As one of the things I talk about, I was exploring the dimensions of difficulty for performance that guide the solutions we should offer. What determines when we should use performance support, automate approaches, we need formal training, or a blend, or…? It’s important to have criteria so that we can make a sensible determination. So, I started trying to map it out. And, not surprisingly, it’s not complete, but I thought I’d share some of the thinking.
So one of the dimensions is clearly complexity. How difficult is this task to comprehend? How does it vary? Connecting and operating a simple device isn’t very complex. Addressing complex product complaints can be much more complex. Certainly we need more support if it’s more complex. That could be trying to put information into the world if possible. It also would suggest more training if it has to be in the head.

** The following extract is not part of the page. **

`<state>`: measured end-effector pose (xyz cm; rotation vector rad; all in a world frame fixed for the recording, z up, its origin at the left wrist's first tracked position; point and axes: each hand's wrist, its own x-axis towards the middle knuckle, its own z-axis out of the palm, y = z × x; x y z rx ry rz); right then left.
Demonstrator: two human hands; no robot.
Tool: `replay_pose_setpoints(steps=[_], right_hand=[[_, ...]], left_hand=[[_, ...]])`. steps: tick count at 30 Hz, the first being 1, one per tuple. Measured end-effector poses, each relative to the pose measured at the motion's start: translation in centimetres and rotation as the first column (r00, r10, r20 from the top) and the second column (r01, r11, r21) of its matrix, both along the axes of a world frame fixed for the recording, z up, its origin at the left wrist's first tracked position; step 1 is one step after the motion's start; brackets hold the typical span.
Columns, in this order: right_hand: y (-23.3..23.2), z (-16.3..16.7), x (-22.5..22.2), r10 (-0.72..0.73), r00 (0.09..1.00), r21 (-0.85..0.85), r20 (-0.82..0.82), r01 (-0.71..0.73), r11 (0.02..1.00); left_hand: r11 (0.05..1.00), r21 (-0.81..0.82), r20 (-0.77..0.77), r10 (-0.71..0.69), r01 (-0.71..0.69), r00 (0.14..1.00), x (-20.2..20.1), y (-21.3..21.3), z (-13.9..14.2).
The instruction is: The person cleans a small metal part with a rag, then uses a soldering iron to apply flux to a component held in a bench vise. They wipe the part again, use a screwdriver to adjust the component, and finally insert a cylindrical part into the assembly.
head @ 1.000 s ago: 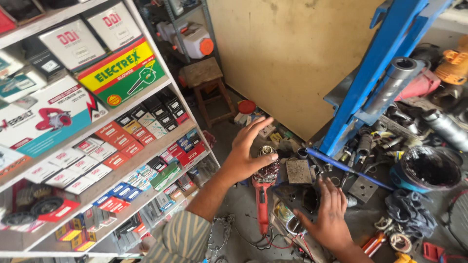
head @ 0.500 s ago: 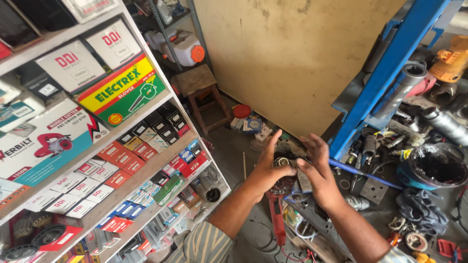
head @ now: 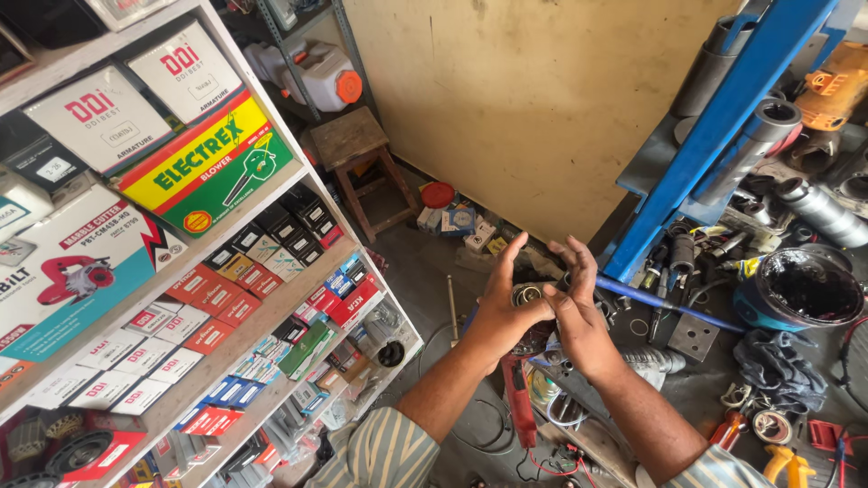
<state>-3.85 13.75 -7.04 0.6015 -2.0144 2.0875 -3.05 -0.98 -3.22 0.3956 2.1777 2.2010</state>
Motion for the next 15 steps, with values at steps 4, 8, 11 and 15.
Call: replay_pose_setpoints(steps=[4,8,11,15], right_hand=[[-0.4,0.0,0.0,-0.053,0.995,0.019,-0.086,0.055,0.998],[-0.2,1.1,0.5,-0.133,0.970,0.214,-0.204,0.177,0.961],[1.5,1.5,1.4,-0.203,0.923,0.382,-0.326,0.325,0.865],[5.9,0.1,4.0,-0.336,0.819,0.371,-0.466,0.525,0.766]], left_hand=[[0.999,0.031,0.051,-0.025,0.024,0.998,-0.1,-0.3,0.1],[0.996,0.073,0.082,-0.059,0.053,0.995,-0.2,-0.6,0.1],[0.984,0.158,0.147,-0.109,0.085,0.983,0.0,-0.5,-0.2],[0.936,-0.326,-0.087,0.110,-0.133,0.990,0.5,-0.7,-0.8]])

A second dimension is frequency of use. If it’s something you’ll likely do frequently, getting you up to speed is more important than maintaining your capability. On the other hand, if it only happens infrequently, it’s hard to try to keep it in the head, and you’re more likely to want to try to keep it in the world.
And a third obvious dimension is importance. If the consequences aren’t too onerous if there are mistakes, you can be more slack. On the other hand, say if lives are on the line, the consequences of failure raise the game. You’d like to automate it if you could (machines don’t fatigue), but of course the situation has to be well defined. Otherwise, you’re going to want lot of training.
And it’s the interactions that matter. For instance, flight errors are hopefully rare (the systems are robust), typically involve complex situations (the interactions between the systems mean engines affect flight controls), and have big consequences! That’s why there is a huge effort in pilot preparation.
It’s hard to map this out. For one, is it just low/high, or does it differentiate in a more granular sense: e.g. low/medium/high? And for three dimensions it’s hard to represent in a visually compelling way. Do you use two (or three) two dimensional tables?
Yet you’d like to capture some of the implications: example above for flight errors explains much investment. Low consequences suggest low investment obviously. Complexity and infrequency suggest more spacing of practice.
It may be that there’s no one answer. Each situation will require an assessment of the mental task. However, some principles will overarch, e.g. put it in the world when you can. Avoiding taxing our mental resources is good. Using our brains for complex pattern matching and decision making is likely better than remembering arbitrary and rote steps. And, of course, think of the brain and the world as partners, Intelligence Augmentation, is better than just focusing on one or another. Still, we need to be aware of, and assessing, the dimensions of difficulty as part of our solution. Am I missing some? Are you aware of any good guides?